Sonuç olarak aslında Amerika “ben bu dünyanın jandarmasıyım” demek istiyor. Kendisini küresel ve bölgesel gelişmelerin merkezine yerleştiriyor ve kendi çevresinde bir dünya inşa etmeyi hedefliyor. Türkiye açısından bakıldığında ise Amerika’da önce 100 sandalyeli Senato’da 54 senatörün Biden’a, 435 sandalyeli Temsilciler Meclisi’nden 170’ten fazla üyenin Blinken’a gönderdikleri Türkiye karşıtı mektuplar ve içerikte muhataplarını harekete geçmeye çağıran ifadeler ABD-Türkiye ilişkilerinin seyri hakkında birçok bilgi veriyor.
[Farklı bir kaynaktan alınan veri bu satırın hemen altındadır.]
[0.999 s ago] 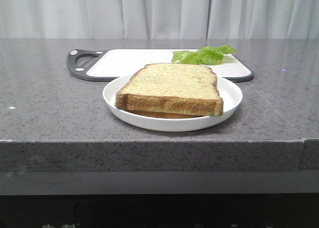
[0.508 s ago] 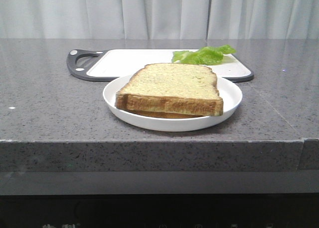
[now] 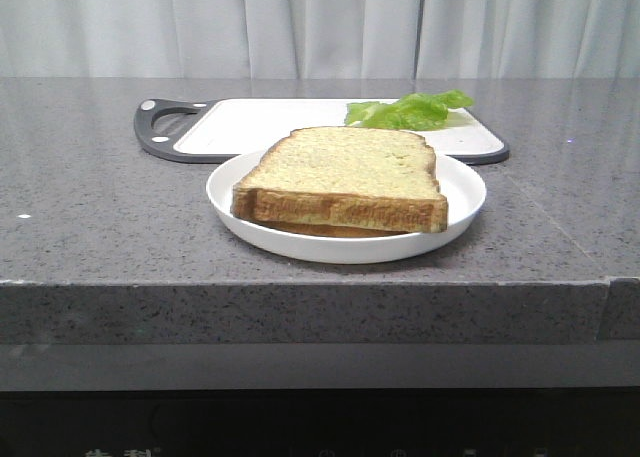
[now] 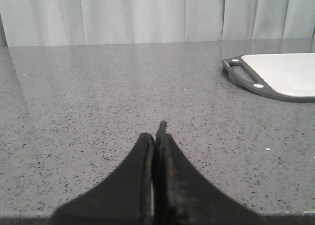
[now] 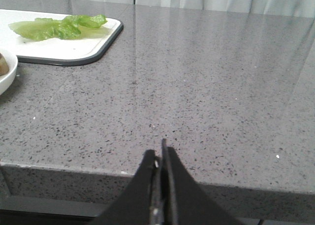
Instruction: Left arm grabs bread, right arm adds lettuce
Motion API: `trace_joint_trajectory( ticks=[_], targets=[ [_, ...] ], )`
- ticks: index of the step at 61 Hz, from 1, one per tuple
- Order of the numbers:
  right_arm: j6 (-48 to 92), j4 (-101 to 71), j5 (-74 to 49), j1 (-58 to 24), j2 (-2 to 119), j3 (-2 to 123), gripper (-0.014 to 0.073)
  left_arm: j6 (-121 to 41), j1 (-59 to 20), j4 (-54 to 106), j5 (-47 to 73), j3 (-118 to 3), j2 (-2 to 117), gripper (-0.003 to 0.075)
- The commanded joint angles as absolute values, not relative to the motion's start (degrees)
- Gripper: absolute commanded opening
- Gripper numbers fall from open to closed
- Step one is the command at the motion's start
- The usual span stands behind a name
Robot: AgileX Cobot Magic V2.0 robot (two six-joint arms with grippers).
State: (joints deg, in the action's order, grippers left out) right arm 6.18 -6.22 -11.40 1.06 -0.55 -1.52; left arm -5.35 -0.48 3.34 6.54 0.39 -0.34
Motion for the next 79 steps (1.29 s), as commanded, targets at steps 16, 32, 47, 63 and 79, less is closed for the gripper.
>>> trace_joint_trajectory(
  ticks=[16, 32, 47, 63, 79],
  targets=[
    [6.4, -5.6, -10.4, 1.4, -0.7, 5.1, -0.0058, -4.8, -0.4, 7.3, 2.8, -5.4, -0.3, -0.0020],
    [6.4, -4.3, -13.9, 1.4, 10.5, 19.8, -0.0058, -4.9, -0.8, 7.3, 14.8, -23.6, 14.3, -0.0020],
    [6.4, -4.3, -14.0, 1.4, 18.4, 25.0, -0.0058, -4.9, -0.8, 6.6, 14.2, -30.2, 27.0, -0.0019],
    [6.4, -4.3, -12.6, 1.4, 18.4, 25.0, 0.0171, -4.9, -0.8, 7.1, 13.3, -30.2, 27.4, 0.0170],
    [6.4, -4.3, -13.2, 1.4, 18.4, 25.0, 0.0653, -4.9, -0.8, 15.5, 9.3, -30.3, 27.5, 0.0620]
  ],
)
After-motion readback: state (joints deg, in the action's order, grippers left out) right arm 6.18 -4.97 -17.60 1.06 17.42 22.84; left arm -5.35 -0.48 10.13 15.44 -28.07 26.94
Türkiye, ABD’nin yol haritasını bertaraf etmeyi deneyecekse bu doğrultuda atacağı ilk adım bölge ülkeleri ile olan ilişkilerini düzeltmek, sorunları gidermek olmalıdır. Böylece ABD’yi maliyet hesabı yapmaya itebilir. Diğer taraftan böyle “geçici güvenlik belgelerini” göreve gelen her ABD başkanı açıklar ama “geçiciliği” içeriğinde dile getirilen ifadeleri önemsiz kılmaz. Türkiye’nin hem ABD hem de diğer küresel güçlerle olan ilişkilerinde en önemli avantajı bölge halkları ile arasındaki gönül köprülerinin oluşturduğu yumuşak güçtür. Bu yumuşak güç doğru kullanılırsa, krizler daha iyi yönetilebilir. Sorunlara mutlaka bu vizyonla çıkışlar aranmalı, çözümler bu doğrultuda bulunmalıdır.